In 2010, the researcher Ardem Patapoutian, born in Beirut in 1967, discovered a new class of sensors with the help of pressure-sensitive cells that react to mechanical stimuli in the skin and internal organs. The name of these so-called piezo channels is derived from the Greek word for pressure. He also identified the right gene from a number of possible candidates – but by switching off the genes one by one in the already pressure-sensitive cells.

A basis for further research

With their basic research, the two Nobel Prize winners also paved the way for developing better drugs in the future, for example for chronic pain. In the meantime, many other variants of the receptors have been found that are involved in different bodily processes. For example, the cold receptor TRPM8, which Julius and Patapoutian discovered independently based on their reaction to menthol. Nowadays, research approaches for the treatment of high blood pressure or problems with breathing and urination are based, among other things, on this basic research.

David Julius

David Julius is an American molecular biologist. He was born on November 4, 1955 in New York. In 1977 he received his Bachelor in Life Sciences from the Massachusetts Institute of Technology (MIT) in Cambridge. He received his PhD in biochemistry from the University of California at Berkeley in 1984. Since 1990 he has worked as a lecturer at the University of California (UCSF), where he heads the Department of Physiology. Julius is the editor of the renowned annual review of Physiology.

The scientist has already received several awards and prizes for his work. Among other things, in 2019 the “Breakthrough Prize” of the American Institute of Physiology, endowed with three million US dollars. In the same year, he and Ardem Patapoutian won the 49th Rosenstiel Award for his work in basic medical research for fundamental and extensive studies on the molecular mechanisms of touch, temperature and pain. The “Kavli Prize for Neurosciences” followed in 2020 and the “Frontiers of Knowledge Award in Biology and Biomedicine” in 2021.
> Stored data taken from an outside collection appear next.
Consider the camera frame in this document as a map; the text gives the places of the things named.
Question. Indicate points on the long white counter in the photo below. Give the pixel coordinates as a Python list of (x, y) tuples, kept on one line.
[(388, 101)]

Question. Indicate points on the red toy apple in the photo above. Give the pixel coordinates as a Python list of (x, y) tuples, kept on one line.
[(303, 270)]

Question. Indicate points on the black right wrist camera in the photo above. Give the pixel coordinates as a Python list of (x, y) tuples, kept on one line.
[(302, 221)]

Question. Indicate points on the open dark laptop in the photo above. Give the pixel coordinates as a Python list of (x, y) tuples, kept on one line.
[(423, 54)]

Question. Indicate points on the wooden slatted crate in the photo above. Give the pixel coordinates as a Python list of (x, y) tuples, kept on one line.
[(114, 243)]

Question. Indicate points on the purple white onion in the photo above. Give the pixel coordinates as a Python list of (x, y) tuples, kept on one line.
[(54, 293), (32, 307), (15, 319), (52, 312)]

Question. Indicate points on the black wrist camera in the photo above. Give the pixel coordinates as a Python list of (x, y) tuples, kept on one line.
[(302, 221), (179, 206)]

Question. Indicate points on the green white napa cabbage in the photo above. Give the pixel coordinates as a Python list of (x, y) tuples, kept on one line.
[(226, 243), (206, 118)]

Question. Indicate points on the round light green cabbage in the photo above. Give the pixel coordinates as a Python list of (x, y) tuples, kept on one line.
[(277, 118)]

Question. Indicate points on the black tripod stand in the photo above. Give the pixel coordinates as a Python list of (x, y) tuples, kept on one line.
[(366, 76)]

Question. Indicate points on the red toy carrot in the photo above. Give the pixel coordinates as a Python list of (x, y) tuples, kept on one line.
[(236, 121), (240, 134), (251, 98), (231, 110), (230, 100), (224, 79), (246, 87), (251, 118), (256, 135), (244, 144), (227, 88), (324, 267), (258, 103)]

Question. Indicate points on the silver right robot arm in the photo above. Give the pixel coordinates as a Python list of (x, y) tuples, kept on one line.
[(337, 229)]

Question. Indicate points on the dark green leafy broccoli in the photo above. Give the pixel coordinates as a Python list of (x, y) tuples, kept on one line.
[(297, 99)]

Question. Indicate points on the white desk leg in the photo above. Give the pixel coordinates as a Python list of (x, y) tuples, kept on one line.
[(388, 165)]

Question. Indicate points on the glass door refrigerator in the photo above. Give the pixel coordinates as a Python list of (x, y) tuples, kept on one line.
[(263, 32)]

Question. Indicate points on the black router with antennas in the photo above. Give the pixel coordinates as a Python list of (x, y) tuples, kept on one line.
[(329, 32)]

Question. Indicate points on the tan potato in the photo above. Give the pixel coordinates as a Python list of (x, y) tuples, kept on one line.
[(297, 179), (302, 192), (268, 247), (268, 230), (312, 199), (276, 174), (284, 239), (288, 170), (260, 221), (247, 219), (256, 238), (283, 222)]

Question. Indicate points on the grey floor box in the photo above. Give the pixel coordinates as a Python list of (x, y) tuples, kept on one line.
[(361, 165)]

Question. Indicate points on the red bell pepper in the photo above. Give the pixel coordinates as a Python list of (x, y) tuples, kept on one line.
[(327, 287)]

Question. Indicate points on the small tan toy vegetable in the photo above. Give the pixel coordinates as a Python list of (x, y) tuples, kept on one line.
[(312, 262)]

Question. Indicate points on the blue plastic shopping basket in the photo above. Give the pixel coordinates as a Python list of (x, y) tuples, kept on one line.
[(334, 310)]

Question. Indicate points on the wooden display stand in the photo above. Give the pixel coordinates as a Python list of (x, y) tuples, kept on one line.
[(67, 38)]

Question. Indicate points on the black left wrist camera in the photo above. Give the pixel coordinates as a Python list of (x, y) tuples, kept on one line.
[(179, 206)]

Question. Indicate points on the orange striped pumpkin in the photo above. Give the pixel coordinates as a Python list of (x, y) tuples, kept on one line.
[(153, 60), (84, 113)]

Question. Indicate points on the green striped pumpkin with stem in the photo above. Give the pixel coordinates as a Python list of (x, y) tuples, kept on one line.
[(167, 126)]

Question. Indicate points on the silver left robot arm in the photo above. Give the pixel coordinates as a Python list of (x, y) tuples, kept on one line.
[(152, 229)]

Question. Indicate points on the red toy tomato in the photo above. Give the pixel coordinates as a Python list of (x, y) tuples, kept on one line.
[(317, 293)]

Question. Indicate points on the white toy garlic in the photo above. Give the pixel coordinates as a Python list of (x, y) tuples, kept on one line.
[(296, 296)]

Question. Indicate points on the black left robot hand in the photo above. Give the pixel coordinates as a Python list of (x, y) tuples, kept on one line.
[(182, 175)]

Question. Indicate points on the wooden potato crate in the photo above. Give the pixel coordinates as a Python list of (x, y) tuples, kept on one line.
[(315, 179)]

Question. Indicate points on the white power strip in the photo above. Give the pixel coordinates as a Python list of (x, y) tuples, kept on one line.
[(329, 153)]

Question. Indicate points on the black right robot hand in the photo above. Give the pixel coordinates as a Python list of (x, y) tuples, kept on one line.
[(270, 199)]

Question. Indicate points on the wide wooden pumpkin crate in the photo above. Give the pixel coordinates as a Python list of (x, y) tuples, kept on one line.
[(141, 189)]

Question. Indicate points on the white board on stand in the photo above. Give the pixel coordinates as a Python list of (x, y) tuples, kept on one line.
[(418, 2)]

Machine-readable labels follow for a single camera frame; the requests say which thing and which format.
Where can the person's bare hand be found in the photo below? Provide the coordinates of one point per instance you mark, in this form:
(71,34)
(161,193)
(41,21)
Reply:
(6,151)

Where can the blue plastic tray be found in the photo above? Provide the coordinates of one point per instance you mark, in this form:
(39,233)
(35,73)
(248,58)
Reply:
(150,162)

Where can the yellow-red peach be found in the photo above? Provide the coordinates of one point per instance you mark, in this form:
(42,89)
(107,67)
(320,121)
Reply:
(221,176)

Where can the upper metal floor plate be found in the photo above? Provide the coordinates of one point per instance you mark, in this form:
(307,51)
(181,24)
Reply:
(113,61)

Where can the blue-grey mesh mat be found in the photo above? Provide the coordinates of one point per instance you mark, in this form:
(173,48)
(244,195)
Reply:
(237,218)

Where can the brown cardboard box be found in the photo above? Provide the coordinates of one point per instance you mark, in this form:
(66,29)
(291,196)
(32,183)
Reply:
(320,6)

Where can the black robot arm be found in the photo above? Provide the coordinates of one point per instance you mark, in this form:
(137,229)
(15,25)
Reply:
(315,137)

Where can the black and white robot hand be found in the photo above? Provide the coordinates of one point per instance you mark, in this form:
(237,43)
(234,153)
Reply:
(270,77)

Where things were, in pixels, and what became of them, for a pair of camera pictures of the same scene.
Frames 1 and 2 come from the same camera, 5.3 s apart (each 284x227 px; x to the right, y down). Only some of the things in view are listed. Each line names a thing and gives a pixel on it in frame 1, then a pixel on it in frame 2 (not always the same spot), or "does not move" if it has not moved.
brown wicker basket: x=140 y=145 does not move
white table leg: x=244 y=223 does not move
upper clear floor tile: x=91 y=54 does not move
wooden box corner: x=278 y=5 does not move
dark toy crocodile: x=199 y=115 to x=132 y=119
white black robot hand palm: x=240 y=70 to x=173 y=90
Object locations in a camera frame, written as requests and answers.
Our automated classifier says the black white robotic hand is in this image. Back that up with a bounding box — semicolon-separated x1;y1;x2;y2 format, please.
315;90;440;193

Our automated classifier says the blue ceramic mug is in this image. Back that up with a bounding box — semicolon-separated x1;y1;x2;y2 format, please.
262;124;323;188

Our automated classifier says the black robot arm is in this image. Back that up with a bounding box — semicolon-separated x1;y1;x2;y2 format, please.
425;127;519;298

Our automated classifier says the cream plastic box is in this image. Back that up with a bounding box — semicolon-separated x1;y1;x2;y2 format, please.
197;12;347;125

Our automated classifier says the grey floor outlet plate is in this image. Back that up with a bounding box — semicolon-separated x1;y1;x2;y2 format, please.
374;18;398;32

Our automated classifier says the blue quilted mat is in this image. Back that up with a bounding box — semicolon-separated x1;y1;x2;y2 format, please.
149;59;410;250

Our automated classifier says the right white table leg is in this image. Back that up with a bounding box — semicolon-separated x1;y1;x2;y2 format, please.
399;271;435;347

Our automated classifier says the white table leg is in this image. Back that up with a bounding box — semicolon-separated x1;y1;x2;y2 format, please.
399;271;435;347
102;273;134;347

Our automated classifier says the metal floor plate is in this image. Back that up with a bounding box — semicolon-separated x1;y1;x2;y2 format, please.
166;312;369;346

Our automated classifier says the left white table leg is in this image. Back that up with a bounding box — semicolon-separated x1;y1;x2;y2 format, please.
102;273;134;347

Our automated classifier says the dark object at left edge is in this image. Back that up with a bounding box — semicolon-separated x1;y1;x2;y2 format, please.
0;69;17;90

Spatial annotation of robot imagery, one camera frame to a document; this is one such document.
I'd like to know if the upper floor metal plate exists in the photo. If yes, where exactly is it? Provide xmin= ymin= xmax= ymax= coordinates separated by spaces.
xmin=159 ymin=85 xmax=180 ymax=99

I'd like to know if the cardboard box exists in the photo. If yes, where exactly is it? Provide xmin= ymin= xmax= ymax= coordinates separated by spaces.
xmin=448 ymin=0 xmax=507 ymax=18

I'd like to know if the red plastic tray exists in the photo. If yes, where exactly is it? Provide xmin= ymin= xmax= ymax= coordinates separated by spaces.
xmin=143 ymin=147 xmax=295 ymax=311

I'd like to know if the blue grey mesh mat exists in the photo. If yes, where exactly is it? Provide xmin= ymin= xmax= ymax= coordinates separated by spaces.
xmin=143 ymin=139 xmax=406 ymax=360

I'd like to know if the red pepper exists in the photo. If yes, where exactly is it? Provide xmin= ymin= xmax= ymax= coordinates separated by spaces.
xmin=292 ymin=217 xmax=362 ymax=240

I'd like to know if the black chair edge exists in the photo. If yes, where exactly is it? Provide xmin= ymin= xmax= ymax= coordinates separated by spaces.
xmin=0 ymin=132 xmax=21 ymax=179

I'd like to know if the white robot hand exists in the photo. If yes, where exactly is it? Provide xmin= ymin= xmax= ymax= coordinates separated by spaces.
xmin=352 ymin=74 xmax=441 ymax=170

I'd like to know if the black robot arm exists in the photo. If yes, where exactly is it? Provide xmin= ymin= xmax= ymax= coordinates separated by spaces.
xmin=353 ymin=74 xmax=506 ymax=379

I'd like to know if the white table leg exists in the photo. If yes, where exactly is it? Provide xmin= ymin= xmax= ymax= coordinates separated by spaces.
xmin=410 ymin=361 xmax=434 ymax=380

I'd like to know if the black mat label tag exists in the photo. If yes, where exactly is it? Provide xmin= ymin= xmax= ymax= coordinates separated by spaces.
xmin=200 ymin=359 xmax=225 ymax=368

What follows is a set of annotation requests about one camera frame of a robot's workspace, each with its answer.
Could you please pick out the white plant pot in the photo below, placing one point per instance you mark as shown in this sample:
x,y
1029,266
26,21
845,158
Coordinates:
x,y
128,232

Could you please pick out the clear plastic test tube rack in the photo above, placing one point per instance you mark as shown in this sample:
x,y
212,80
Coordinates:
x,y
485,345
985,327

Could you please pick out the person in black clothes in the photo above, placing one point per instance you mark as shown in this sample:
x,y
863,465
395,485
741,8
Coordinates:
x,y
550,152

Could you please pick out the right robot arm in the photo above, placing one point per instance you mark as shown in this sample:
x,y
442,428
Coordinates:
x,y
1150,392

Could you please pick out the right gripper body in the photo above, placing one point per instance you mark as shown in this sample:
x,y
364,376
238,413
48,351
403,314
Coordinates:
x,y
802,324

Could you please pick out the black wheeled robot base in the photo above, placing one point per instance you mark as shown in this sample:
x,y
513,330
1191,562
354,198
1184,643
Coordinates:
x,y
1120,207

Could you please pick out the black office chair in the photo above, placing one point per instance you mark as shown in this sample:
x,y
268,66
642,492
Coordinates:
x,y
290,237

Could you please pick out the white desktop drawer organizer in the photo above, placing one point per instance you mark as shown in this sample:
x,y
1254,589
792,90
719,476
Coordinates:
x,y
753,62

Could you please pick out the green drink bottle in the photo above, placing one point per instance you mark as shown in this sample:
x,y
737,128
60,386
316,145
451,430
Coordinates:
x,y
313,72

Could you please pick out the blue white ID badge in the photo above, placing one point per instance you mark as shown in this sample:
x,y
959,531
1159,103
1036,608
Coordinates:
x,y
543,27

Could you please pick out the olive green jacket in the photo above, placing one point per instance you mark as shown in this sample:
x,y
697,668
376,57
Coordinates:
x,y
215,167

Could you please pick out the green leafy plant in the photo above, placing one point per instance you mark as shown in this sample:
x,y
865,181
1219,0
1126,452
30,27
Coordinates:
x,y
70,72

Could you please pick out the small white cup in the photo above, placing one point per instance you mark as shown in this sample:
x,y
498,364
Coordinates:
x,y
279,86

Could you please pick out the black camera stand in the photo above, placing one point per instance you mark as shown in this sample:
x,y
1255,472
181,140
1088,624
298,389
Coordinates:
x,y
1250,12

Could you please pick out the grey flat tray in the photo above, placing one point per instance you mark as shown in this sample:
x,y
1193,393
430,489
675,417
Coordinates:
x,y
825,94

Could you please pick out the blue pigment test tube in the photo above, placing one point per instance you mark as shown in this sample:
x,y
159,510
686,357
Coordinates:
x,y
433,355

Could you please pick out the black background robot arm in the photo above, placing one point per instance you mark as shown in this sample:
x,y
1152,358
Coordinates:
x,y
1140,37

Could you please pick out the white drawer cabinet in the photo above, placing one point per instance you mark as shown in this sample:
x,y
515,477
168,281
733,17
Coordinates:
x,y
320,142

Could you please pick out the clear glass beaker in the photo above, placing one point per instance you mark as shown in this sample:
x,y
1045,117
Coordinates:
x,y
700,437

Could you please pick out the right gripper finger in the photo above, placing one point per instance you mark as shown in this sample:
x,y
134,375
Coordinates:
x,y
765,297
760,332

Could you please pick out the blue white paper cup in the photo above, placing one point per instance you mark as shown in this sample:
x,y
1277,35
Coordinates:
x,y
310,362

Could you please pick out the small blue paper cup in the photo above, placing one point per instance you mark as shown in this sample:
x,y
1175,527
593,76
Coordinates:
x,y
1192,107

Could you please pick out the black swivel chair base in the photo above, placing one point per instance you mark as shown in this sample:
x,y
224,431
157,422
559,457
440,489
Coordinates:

David Julius teaches at the University of California and is one of the two distinguished scientists in the Medicine category.

Image: via REUTERS

Ardem Patapoutian

Ardem Patapoutian is a Lebanese-American molecular biologist and neuroscientist. He was born in 1967 in the Lebanese city of Beirut. Before he emigrated to the United States in 1986, he attended the university in his hometown. In 1990 he earned a bachelor’s degree in cell and developmental biology from the University of California at Los Angeles. His scientific doctoral degree in biology followed in 1996 at the California Institute of Technology. Since receiving this award, he has been working at the “Scripps Research Institute”, where he received a professorship in 2000. Between 2000 and 2014 he also carried out research for the “Novartis research Foundation” and, from 2014, for the “Howard Hughes Medical Institute”.

Ardem Patapoutian is mainly concerned with signal transmission and sensor technology in the human body. His focus is on the conversion of mechanical stimuli such as temperature, touch and pain into biochemical signals. In this research area, he has already made several insightful contributions to the recognition of novel ion channels and receptors.

In 2017 Patapoutian received the “W. Alden Spencer Award”, in 2019 the “Rosenstiel Award”, in 2020 the “Kavli Prize for Neuroscience”, and the “BBVA Fundation Frontiers of Knowledge Award” in biology and biomedicine.

Ardem Patapoutian and his research colleague David Julius discovered human temperature and tactile sensors for the first time. Together they received the Nobel Prize in Medicine in 2021 for their discovery.

Ardem Patapoutian is a molecular biologist and neuroscientist and teaches at the Howard Hughes Medical Institute, among others.

Image: EPA

Awards ceremony in December

As in the previous year, the prestigious award is endowed with ten million Swedish kronor (around 980,000 euros) per category. In 2020 the Americans Harvey J. Alter and Charles M. Rice as well as the British Michael Houghton were awarded the prize for the discovery of the hepatitis C virus. The Nobel Prizes, which have now been awarded for 120 years, are traditionally presented on December 10th, the anniversary of the death of the founder Alfred Nobel.